*EXERCISE REQUIREMENTS*. Collect every line in the records below that contains the word "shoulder".

*DATA LISTING*.

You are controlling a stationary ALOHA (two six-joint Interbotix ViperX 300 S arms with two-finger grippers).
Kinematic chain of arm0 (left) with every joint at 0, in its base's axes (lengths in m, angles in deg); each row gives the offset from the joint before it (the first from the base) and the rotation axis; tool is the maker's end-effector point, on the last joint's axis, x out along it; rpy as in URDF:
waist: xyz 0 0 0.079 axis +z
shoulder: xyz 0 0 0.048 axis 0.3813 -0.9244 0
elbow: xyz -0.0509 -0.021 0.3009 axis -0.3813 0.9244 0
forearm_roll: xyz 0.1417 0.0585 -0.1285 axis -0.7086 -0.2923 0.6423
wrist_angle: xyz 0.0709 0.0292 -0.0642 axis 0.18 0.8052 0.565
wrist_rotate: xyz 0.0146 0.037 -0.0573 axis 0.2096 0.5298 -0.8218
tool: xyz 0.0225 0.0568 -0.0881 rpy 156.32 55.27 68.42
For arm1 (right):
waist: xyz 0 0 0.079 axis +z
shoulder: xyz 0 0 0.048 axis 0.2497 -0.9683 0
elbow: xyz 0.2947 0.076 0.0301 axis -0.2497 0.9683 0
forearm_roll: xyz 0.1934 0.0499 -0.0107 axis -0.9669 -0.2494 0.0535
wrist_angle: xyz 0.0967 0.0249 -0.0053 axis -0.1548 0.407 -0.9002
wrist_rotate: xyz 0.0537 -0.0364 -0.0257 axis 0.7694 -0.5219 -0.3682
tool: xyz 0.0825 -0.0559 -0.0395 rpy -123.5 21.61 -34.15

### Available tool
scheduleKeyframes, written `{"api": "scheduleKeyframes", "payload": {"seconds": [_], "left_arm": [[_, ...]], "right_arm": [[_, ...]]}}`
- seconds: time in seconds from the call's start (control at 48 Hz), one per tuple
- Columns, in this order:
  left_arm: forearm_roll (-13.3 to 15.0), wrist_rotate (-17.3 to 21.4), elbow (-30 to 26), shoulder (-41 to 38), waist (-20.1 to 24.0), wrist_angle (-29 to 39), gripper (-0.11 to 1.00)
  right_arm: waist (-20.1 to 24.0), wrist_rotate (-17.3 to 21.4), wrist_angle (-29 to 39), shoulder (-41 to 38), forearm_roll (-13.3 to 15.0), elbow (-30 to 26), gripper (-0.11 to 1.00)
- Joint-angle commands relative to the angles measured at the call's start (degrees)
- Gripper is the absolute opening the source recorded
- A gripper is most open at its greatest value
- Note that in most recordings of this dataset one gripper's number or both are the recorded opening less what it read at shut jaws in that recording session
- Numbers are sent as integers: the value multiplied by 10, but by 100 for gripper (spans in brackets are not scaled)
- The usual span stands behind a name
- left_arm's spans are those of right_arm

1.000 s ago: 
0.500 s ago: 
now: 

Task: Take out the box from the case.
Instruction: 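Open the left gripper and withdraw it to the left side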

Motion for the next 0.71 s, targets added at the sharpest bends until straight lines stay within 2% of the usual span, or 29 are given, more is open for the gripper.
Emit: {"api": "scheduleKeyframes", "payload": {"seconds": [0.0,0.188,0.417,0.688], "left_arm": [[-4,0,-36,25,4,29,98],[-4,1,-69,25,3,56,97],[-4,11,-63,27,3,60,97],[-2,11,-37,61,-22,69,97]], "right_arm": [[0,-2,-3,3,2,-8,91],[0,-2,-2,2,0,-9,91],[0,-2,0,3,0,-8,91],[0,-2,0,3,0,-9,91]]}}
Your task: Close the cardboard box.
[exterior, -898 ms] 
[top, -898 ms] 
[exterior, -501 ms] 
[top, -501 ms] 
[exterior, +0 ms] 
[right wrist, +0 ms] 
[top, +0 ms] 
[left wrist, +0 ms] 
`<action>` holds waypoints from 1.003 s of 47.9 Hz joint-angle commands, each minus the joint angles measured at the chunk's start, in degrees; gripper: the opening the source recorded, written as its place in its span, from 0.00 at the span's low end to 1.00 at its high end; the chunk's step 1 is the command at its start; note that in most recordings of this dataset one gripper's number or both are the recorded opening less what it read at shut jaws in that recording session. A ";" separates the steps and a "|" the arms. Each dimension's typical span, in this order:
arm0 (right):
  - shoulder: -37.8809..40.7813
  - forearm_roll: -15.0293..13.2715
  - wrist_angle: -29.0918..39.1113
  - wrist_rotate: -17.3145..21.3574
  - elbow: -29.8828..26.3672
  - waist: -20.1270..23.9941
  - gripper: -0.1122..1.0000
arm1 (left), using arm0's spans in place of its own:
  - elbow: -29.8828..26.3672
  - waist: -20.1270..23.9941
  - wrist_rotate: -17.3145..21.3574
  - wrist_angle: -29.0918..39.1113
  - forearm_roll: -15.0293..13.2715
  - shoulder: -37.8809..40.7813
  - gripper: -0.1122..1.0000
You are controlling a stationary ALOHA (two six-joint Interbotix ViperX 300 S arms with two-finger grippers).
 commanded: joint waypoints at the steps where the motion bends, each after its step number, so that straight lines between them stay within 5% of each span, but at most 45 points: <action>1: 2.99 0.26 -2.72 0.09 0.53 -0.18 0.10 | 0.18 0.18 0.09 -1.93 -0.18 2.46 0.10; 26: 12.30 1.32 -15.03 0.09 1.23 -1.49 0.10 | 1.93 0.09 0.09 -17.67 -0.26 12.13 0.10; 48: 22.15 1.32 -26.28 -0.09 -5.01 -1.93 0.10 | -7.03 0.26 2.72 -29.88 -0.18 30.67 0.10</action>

*EXERCISE ANSWER*.
shoulder: xyz 0 0 0.048 axis 0.3813 -0.9244 0
shoulder: xyz 0 0 0.048 axis 0.2497 -0.9683 0
  left_arm: forearm_roll (-13.3 to 15.0), wrist_rotate (-17.3 to 21.4), elbow (-30 to 26), shoulder (-41 to 38), waist (-20.1 to 24.0), wrist_angle (-29 to 39), gripper (-0.11 to 1.00)
  right_arm: waist (-20.1 to 24.0), wrist_rotate (-17.3 to 21.4), wrist_angle (-29 to 39), shoulder (-41 to 38), forearm_roll (-13.3 to 15.0), elbow (-30 to 26), gripper (-0.11 to 1.00)
  - shoulder: -37.8809..40.7813
  - shoulder: -37.8809..40.7813

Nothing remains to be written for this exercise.